Publicado em O Estado de S. Paulo, 09/03/2004
10 milhões de desempregados
Com esse título, o Estadão iniciou na semana passada uma série de reportagens sobre o calamitoso quadro do desemprego. Ao falar em 10 milhões de desempregados fiquei com a impressão que o jornal quis contrastar o quadro atual com os 10 milhões de empregos prometidos pelo Presidente Lula em 2002.
De fato, no primeiro ano do governo Lula, o mercado de trabalho deteriorou-se de maneira acentuada. Fechamos 2003, com uma taxa média de 12,5% de desemprego, 60% de informalidade e 13% na queda de renda. Conseqüência: o mercado de consumo interno encolheu e o quadro do emprego agravou-se.
Desemprego, informalidade e queda de renda estão diretamente ligados a três fatores: crescimento baixo, legislação trabalhista inadequada e educação de má qualidade. Os três fatores interagem de maneira íntima. Para cada 1% de crescimento do PIB, são criados, aproximadamente, 300 mil postos de trabalho. Foi mais passado, quando a produção era menos intensiva em tecnologia e mais intensiva em mão-de-obra.
Assim, para atender a demanda dos 1,5 milhões de jovens que entram anualmente no mercado de trabalho, o PIB brasileiro precisaria crescer 5% ao ano - sem contar o "estoque" dos 10 milhões de desempregados.
Estamos longe disso. Em 2003, o PIB encolheu 0,2%. Para 2004, penso que crescerá 2% ou 2,5%. Afinal, já se foram quase três meses do ano, e a reação do mercado de trabalho foi pífia.
Em relação à informalidade o quadro é dramático - já chegou a 60% dos brasileiros que trabalham! Em 2003, o número de empregados do mercado formal (com registro em carteira de trabalho) diminuiu 0,5% e os do mercado informal cresceu 2,8%.
A expansão incontida da informalidade rebate na saúde financeira da Previdência Social e na capacidade de investimento dos setores público e privado e nos próprios empregos. Sim porque com responsabilidades crescentes e receitas decrescentes a Previdência Social e o governo são levados a tomar dinheiro emprestado, elevando a taxa de juros e inviabilizando os investimentos produtivos.
Em 2004, o desequilíbrio da Previdência Social terá um agravamento adicional referente ao pagamento de decisões judiciais determinando a revisão dos benefícios do INSS que chegará a R$ 9 bilhões. Ademais, a eventual aprovação da PEC paralela tenderá a agravar as finanças da Previdência Social do setor público, o que significa mais dívida, mais juros, menos investimentos e menos empregos.
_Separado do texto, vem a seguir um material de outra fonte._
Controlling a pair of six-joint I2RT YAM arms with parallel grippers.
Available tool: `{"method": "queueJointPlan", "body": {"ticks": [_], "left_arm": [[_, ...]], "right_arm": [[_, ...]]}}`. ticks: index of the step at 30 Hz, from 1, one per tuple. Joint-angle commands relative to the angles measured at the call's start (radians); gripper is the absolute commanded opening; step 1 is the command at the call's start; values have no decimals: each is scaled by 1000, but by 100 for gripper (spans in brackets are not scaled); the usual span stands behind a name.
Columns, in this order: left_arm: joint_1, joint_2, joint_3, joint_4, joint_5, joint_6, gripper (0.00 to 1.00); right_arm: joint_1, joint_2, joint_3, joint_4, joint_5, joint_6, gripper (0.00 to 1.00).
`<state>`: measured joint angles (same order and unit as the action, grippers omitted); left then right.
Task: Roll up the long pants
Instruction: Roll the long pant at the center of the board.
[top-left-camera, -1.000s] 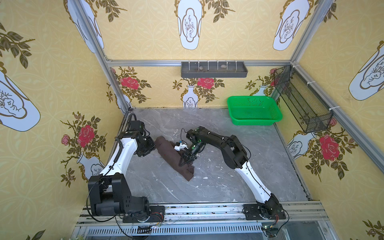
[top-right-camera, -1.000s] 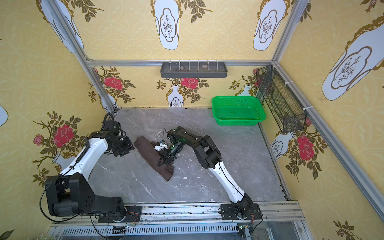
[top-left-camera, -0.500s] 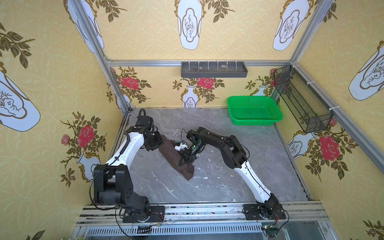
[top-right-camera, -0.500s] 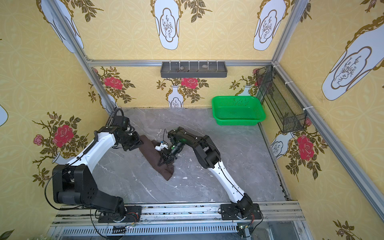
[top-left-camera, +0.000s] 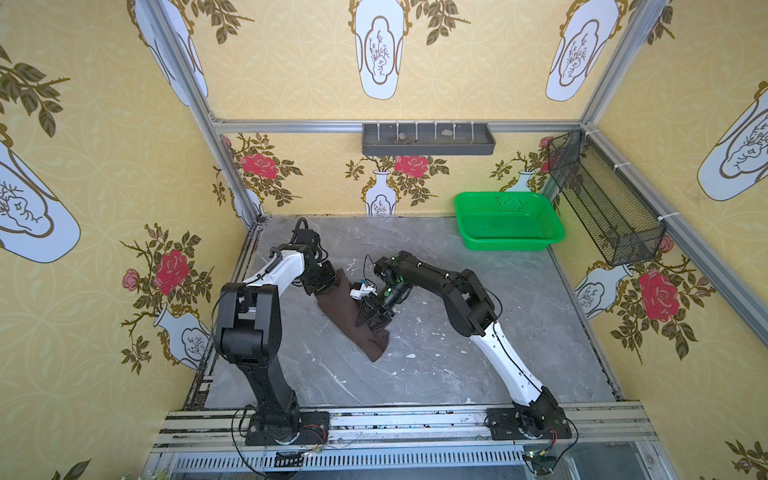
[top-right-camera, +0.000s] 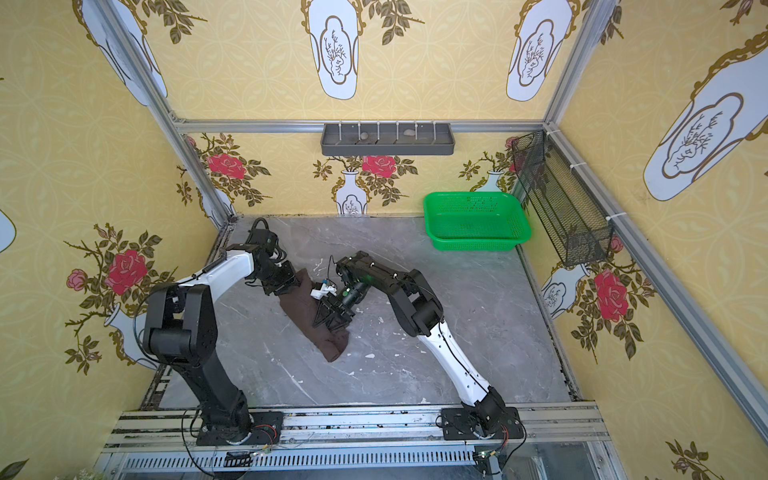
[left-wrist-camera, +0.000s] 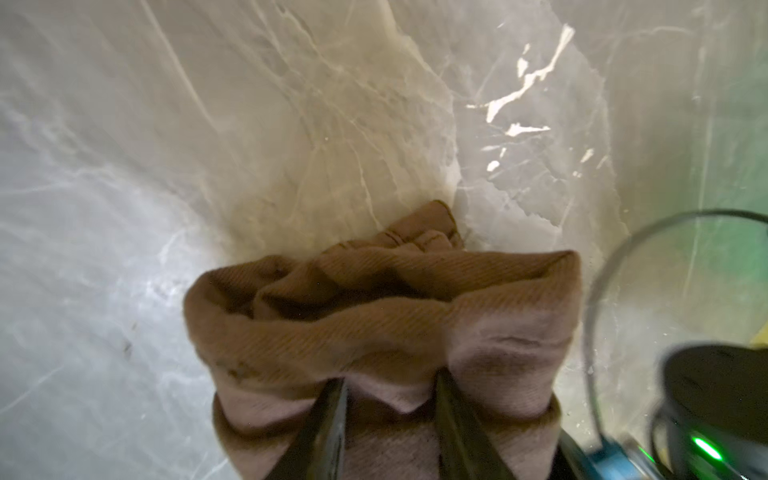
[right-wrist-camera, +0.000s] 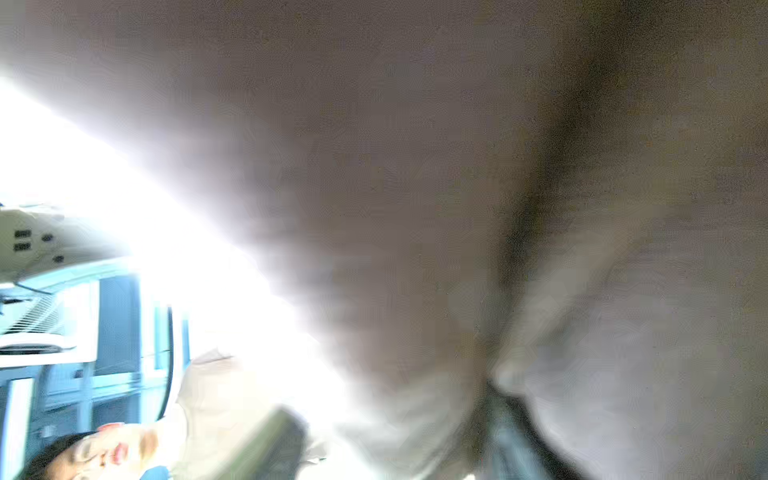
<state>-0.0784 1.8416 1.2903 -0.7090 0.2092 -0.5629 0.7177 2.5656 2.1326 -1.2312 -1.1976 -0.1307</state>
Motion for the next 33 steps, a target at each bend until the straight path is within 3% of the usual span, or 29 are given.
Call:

Mas não há dúvida que o maior problema da Previdência Social é a espantosa informalidade. E aqui entra a legislação trabalhista. Para a grande maioria das empresas do Brasil, o excesso de burocracia e de despesas de contratação (103,46% sobre o salário) tornam o emprego formal um luxo pois, a nossa realidade é um grande formigueiro de pequenas unidades produtivas de baixa capacidade de formalização do trabalho.
De um total de 6.800 milhões de estabelecimentos registrados na Pesquisa do CAGED (Ministério do Trabalho e Emprego), cerca de 6 milhões possuem até 4 empregados. O Brasil é um grande país povoado por pequenos produtores.
O Fórum Nacional do Trabalho, que ora estuda propostas de reforma das instituições trabalhistas, teria de examinar com a mais alta prioridade essa sobrecarga de despesas que é colocada em empresas tão frágeis. Esse assunto foi deixado de lado sob o argumento de que mexer na legislação trabalhista não casa com o atual ano eleitoral. Ora, 2005 é véspera de ano eleitoral, e 2006 é outro ano eleitoral. nessa base vamos adiar esse tema eternamente...
E a educação? Os postos de trabalho de hoje têm exigências muito diferentes do que existiam há 20 ou 30 anos atras. Naquele tempo, bastava ser adestrado; hoje é preciso ser educado - e bem educado.
O adestramento permite a um trabalhador fazer uma tarefa bem feita pelo resto da vida. A educação dá a ele a capacidade de aprender durante toda a sua carreira. Como as tecnologias modernas e os métodos de produção mudam a cada dia, a empregabilidade depende mais de educação do que de adestramento. Isto, por sua vez, se relaciona à qualidade da educação básica e a objetividade da formação profissional - dois capítulos que estão a merecer muito mais atenção de nossas autoridades.
Enfim, o espetáculo do emprego não vai surgir de uma hora para outra. Dos três fatores indicados o mais rápido para ser solucionado é o da legislação trabalhista - que depende só dos parlamentares - e o mais demorado é o da educação - que depende de gerações. Mas os três precisam ser atacados com igual urgência. Quanto mais longo é o caminho mais depressa temos de começar a caminhar.